FIT期間が終了した後も売電できる見通し

投資用の太陽光発電は、FITが終了した後も売電できると考えて良いでしょう。

住宅用太陽光発電のFIT期間は10年で、すでに買取期間を終えた「卒FIT」の設備が出はじめています。このような卒FITをターゲットにした電力会社の買取サービスが続々と始まり、売電できなくなるという懸念は払拭されたのです。

全量売電の太陽光発電にも、同じ流れが起こるでしょう。

国の懸念は「FIT切れで撤退されること」

国は、2030年までに発電量の22~24%を再生可能エネルギーにする意向です。太陽光発電は、再生可能エネルギーのなかでも期待されている分野です。FIT期間が終わることで発電事業が終了してしまう事態を、国は以前から懸念していました。

自家消費を前提としない投資用太陽光発電が売電先を失えば、発電事業は終わるしかありません。つまり、ここまで増加した発電所を卒FITで売電させない道理はないというわけです。

FIT期間終了後も売電を続ける場合は維持費に注意

FIT期間が終了した後に売電を続ける場合は、太陽光発電システムの維持費について注意しなければなりません。維持費として、メンテナンス費用やパワーコンディショナの交換費用を考慮に入れましょう。

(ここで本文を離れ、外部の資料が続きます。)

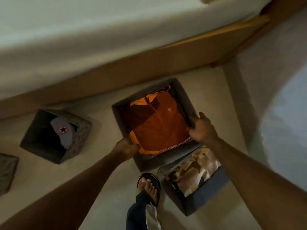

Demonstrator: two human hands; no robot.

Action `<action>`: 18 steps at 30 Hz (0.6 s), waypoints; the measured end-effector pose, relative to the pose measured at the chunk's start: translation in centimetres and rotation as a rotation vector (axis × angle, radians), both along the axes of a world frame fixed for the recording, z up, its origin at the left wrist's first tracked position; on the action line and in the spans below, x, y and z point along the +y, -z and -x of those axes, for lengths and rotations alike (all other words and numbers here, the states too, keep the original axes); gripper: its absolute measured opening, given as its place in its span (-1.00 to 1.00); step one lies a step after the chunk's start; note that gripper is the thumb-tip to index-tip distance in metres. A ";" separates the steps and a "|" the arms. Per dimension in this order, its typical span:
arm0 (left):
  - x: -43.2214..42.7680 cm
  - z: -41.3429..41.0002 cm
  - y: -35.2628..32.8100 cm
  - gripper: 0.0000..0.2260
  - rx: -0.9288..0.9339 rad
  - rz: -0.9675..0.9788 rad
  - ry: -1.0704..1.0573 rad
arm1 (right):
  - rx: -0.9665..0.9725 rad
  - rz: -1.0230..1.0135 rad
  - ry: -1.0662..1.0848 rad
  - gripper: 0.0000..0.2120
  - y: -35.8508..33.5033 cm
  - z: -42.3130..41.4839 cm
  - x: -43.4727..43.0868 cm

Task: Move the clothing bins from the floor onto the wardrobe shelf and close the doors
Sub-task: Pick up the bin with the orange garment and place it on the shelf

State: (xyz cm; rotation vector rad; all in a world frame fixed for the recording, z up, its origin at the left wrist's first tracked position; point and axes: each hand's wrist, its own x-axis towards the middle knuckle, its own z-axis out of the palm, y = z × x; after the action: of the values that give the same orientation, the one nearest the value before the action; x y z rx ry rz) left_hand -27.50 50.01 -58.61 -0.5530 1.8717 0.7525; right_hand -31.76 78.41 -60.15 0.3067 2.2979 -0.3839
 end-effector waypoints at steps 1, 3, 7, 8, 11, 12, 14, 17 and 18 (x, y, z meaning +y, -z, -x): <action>0.0 -0.1 1.1 -0.70 0.012 0.006 0.000 | -0.007 0.039 0.013 -0.53 1.1 0.2 -0.2; 0.2 -0.1 2.1 -0.71 0.049 0.031 0.021 | 0.014 0.066 0.037 -0.58 2.2 0.3 -0.4; -0.1 -0.1 0.7 -0.63 0.068 0.026 -0.036 | 0.077 0.071 0.024 -0.57 0.7 -0.1 -1.1; -0.5 -0.1 0.1 -0.68 0.070 0.029 -0.074 | 0.080 0.078 0.019 -0.58 -0.1 -0.3 -1.1; -1.5 0.0 -3.9 -0.81 0.077 0.040 -0.144 | 0.076 0.115 0.030 -0.61 -3.4 -1.2 -1.6; -2.0 -0.1 -5.3 -0.85 0.083 0.043 -0.142 | 0.075 0.127 0.037 -0.61 -4.7 -1.6 -1.9; -3.3 -0.9 -8.4 -0.82 0.107 0.044 -0.109 | 0.083 0.149 0.047 -0.58 -7.7 -2.6 -2.7; -5.6 -2.6 -13.1 -0.54 0.156 0.047 -0.045 | 0.128 0.166 0.067 -0.61 -12.3 -4.8 -4.3; -6.3 -3.4 -14.5 -0.49 0.167 0.045 -0.032 | 0.131 0.169 0.084 -0.62 -13.6 -5.7 -5.0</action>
State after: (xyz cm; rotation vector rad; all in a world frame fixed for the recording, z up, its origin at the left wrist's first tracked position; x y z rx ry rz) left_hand -24.11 43.69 -44.06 -0.5637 2.0422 0.8000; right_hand -26.03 73.38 -46.52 0.3017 2.3662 -0.6548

パワーコンディショナの寿命は、およそ10~15年とされているため、運用期間中に一度は交換する必要があります。稼働から10年目が近い中古物件は、パワコンのメンテナンス状況を確認しましょう。

太陽光発電所で壊れやすいのはパワーコンディショナ

パワーコンディショナは、太陽光発電システムで発生した直流電力を交流電力へ変換しつづけるため稼働時間が長く、太陽光パネルよりも寿命が短くなってしまうのです。しかし、適切なメンテナンスを施せば、寿命はもっと長くなるともいわれているのです。

太陽光パネルの寿命は20~30年程度といわれていますが、30年以上発電を続けられる可能性もあります。長寿命の設備の事例もあるので、一概に寿命を決めることはできません。長期間の運用を目指すなら、メンテナンスなど一定の維持費がかかることも念頭におきましょう。

発電所を売却する

投資として十分利益を得たタイミングなら、発電所を売却して処理するという方法も検討してみましょう。発電所の売却には、土地だけを売却する方法と、太陽光発電施設ごと売却する方法があります。

施設を土地ごと売却すれば、売電の権利も渡すことになりますが、それ以外の費用は問題にならないでしょう。

土地だけを売却する場合は、太陽光発電システムを撤去するための費用がかかるという点に注意が必要です。撤去費用については購入する業者によって対応が異なり、買い手が自費で撤去するケースもあります。

産業廃棄物として処理する場合は、運搬や処分をするための費用がかかります。状態のよい太陽光パネルなどの機器は、買取サービスをしている業者もあることも押さえておくといいでしょう。